Task statement => Your answer should give again, exactly, the lines from the beginning of the entries below through the line containing "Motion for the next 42". It must contain no pictures.

Data shown =>
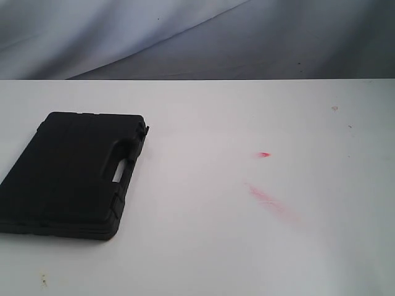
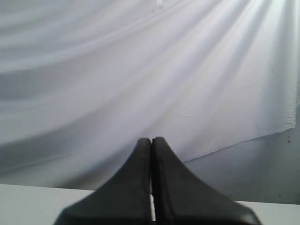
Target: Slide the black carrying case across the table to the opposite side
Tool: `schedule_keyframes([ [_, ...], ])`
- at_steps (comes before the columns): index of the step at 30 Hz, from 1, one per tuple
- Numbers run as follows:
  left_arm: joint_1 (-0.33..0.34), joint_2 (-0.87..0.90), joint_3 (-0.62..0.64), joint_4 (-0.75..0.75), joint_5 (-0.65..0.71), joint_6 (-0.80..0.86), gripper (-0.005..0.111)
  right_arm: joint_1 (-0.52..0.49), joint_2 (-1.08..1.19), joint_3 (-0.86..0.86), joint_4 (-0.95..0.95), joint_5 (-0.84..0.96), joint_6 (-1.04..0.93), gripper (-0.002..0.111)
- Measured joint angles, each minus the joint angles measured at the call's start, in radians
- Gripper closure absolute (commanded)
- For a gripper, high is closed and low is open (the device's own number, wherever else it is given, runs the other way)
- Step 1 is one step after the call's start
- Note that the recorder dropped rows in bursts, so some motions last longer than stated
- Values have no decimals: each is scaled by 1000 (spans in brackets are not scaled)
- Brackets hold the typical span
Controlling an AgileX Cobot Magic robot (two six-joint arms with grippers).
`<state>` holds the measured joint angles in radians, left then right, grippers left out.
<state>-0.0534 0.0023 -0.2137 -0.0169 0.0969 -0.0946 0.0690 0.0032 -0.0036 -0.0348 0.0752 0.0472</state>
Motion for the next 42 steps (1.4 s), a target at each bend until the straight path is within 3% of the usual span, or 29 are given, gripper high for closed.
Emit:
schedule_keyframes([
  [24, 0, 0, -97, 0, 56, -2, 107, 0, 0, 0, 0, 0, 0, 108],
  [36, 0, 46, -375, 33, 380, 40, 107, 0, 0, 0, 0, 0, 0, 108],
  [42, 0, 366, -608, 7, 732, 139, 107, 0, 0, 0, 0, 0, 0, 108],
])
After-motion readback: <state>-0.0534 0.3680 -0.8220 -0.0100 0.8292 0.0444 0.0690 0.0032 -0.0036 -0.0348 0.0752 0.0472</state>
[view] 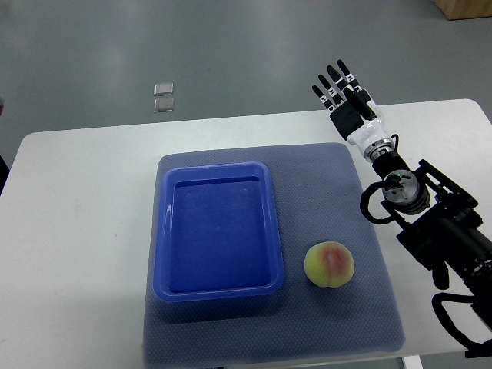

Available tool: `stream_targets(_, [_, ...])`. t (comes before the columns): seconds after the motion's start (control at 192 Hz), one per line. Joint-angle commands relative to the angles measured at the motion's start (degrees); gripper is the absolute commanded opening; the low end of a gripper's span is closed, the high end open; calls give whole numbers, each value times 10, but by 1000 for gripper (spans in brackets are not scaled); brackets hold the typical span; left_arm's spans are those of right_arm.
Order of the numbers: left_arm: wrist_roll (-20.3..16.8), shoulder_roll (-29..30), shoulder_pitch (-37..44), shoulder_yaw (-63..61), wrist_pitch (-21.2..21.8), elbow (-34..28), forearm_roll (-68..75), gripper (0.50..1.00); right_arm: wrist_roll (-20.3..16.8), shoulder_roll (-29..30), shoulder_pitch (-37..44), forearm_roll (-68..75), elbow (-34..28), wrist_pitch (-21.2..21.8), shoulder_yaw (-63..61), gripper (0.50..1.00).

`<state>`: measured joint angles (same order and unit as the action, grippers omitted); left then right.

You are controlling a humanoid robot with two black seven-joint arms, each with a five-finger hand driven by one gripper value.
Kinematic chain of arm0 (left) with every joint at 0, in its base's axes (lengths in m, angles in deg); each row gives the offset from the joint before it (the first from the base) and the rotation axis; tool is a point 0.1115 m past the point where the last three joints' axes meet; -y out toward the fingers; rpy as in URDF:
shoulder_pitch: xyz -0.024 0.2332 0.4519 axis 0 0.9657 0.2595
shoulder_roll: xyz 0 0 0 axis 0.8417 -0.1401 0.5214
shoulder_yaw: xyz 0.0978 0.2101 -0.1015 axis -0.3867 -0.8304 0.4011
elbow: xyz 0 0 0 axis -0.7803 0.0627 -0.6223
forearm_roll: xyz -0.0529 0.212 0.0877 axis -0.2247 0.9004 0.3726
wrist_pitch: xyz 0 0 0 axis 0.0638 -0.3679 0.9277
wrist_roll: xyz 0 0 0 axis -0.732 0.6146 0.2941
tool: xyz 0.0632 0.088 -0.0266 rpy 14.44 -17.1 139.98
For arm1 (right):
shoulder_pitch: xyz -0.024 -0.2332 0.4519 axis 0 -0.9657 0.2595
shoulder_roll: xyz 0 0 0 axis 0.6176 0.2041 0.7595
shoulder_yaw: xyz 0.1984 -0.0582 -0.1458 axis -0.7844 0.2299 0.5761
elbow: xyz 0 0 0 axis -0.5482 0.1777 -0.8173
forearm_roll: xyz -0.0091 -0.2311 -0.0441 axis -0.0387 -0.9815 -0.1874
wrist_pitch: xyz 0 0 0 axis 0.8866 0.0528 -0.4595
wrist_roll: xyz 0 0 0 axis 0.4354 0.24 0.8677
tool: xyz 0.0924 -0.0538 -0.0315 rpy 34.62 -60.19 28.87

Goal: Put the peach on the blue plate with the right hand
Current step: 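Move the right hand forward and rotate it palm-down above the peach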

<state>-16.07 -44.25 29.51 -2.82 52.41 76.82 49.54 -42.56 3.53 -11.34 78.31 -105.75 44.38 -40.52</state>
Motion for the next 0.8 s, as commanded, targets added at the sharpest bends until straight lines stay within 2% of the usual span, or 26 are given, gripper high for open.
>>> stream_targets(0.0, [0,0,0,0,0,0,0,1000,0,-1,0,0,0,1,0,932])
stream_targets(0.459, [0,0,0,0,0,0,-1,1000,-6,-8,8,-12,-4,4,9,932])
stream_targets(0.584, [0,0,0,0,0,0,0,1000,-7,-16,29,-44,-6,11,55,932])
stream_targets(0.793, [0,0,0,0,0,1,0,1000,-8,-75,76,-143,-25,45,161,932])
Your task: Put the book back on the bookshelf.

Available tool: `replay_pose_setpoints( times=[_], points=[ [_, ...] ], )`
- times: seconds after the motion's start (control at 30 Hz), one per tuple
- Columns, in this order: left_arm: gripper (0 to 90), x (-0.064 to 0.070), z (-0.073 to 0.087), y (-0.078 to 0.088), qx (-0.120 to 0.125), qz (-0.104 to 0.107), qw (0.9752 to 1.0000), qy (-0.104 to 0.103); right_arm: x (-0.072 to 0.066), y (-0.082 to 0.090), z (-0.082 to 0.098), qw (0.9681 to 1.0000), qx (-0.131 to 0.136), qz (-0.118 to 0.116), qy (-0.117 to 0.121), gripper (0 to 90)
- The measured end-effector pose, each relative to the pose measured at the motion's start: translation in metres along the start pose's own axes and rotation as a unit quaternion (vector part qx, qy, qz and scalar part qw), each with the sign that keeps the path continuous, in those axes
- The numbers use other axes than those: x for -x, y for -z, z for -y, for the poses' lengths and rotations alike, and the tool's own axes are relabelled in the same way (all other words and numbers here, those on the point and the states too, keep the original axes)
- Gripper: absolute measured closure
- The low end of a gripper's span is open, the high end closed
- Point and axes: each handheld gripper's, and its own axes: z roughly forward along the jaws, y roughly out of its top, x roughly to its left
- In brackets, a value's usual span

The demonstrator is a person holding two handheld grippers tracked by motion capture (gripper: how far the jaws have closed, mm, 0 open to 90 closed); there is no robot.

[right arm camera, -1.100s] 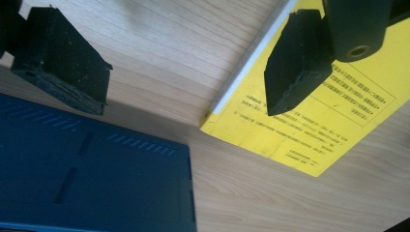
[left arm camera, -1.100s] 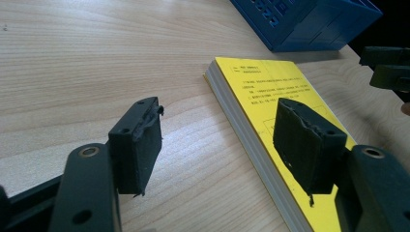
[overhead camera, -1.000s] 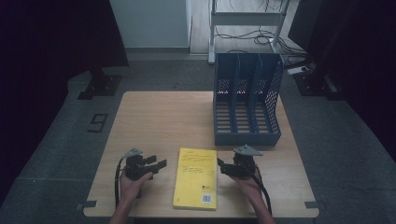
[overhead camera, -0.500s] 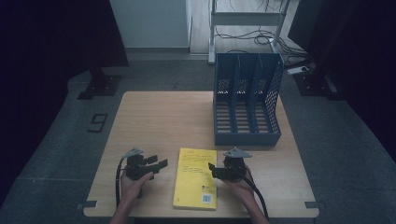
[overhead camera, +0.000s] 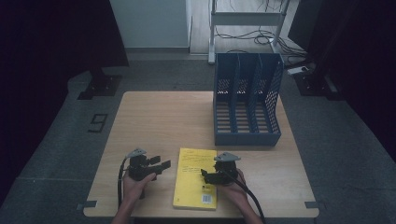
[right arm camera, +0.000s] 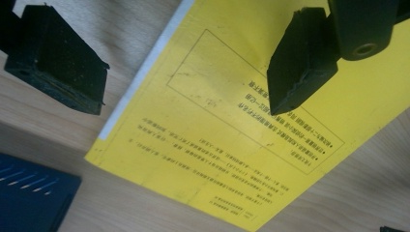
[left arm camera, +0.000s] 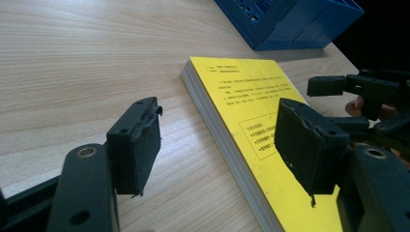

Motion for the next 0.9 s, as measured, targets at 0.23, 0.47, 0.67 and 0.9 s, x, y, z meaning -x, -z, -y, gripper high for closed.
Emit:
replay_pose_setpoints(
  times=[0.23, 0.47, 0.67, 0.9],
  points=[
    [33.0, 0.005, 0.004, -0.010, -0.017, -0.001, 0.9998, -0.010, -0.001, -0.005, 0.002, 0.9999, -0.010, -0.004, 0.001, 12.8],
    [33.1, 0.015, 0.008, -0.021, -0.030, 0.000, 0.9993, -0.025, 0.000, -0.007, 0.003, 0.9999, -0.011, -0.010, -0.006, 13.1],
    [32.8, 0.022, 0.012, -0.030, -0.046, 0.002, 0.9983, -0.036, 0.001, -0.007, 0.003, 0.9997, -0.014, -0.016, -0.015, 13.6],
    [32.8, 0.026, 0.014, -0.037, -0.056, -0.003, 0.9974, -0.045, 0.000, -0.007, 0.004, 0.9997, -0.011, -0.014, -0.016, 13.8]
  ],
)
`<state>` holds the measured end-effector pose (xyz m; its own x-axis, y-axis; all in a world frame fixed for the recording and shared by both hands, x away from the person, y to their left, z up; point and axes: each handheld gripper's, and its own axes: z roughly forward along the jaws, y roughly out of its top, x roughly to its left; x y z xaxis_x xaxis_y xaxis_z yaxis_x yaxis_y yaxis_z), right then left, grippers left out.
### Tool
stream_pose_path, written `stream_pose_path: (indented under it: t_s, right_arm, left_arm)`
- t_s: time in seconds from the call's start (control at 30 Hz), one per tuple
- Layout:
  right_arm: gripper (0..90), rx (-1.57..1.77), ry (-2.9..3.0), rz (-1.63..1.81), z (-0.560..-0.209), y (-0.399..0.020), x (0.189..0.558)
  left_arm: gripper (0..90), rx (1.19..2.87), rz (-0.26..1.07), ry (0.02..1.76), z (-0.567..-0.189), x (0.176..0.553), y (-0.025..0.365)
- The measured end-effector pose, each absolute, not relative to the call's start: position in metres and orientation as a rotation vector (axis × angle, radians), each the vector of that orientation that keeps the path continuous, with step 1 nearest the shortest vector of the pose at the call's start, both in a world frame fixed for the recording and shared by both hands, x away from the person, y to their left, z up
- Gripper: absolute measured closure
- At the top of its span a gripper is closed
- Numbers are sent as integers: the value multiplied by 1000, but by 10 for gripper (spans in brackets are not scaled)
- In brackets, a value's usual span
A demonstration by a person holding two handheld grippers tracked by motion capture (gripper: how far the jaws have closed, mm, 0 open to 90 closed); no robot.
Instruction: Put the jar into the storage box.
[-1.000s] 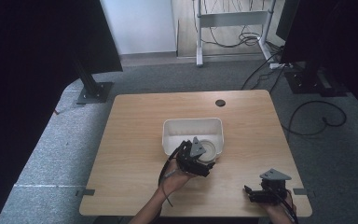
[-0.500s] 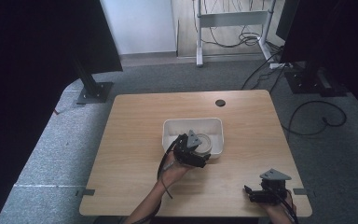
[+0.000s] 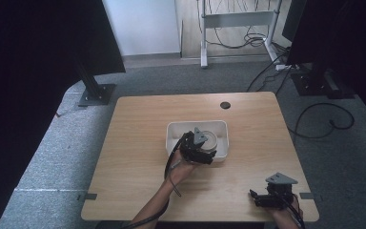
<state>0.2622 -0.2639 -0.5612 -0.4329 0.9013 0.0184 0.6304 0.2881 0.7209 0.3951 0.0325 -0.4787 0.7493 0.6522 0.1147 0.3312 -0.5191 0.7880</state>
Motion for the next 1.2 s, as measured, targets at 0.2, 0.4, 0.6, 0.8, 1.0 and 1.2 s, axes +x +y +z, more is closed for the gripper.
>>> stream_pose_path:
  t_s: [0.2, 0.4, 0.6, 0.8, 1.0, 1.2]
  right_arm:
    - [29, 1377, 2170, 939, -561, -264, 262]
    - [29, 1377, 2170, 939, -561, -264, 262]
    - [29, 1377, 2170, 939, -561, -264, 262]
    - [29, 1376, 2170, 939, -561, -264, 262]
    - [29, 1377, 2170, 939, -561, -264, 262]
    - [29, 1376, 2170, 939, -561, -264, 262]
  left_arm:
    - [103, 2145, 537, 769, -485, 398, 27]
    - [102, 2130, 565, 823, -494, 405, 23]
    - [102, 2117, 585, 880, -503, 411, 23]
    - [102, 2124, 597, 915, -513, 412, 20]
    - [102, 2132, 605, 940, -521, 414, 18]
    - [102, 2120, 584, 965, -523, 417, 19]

Response to the task =>
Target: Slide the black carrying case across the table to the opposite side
Tool: `schedule_keyframes([ [_, ...], ])`
- at_steps (comes before the columns): index of the step at 30 Hz, from 1, one per tuple
- Numbers run as follows:
  left_arm: joint_1 (-0.33..0.34), joint_2 (-0.87..0.90), joint_3 (-0.62..0.64), joint_4 (-0.75..0.75), joint_5 (-0.65..0.71), joint_6 (-0.80..0.86), gripper (-0.005..0.111)
  right_arm: joint_1 (-0.52..0.49), joint_2 (-1.08..1.19), joint_3 (-0.86..0.86), joint_4 (-0.95..0.95), joint_5 (-0.84..0.96), joint_6 (-1.04..0.93), gripper (-0.002..0.111)
- Measured joint angles, each minus the joint angles measured at the call's start, in radians
- Gripper closure absolute (commanded)
- For a gripper, high is closed and low is open (the device's own number, wherever else it is given, runs the other way)
- Step 1 is one step after the call's start
- Note that the recorder dropped rows in bursts, so some motions last longer than stated
- Values have no decimals: each is scaled by 1000 (spans in brackets are not scaled)
- Brackets hold the typical span
Controlling an AgileX Cobot Magic robot (two six-joint arms with grippers).
`<state>` holds the measured joint angles in radians, left then right, grippers left out.
<state>-0.0534 0.0023 -0.2137 -0.0169 0.0969 -0.0946 0.0690 0.0032 -0.0036 -0.0348 0.0752 0.0472</state>
Motion for the next 42 steps (1.4 s), a target at each bend until the straight path is within 3% of the usual span, or 29 are given, gripper high for closed.

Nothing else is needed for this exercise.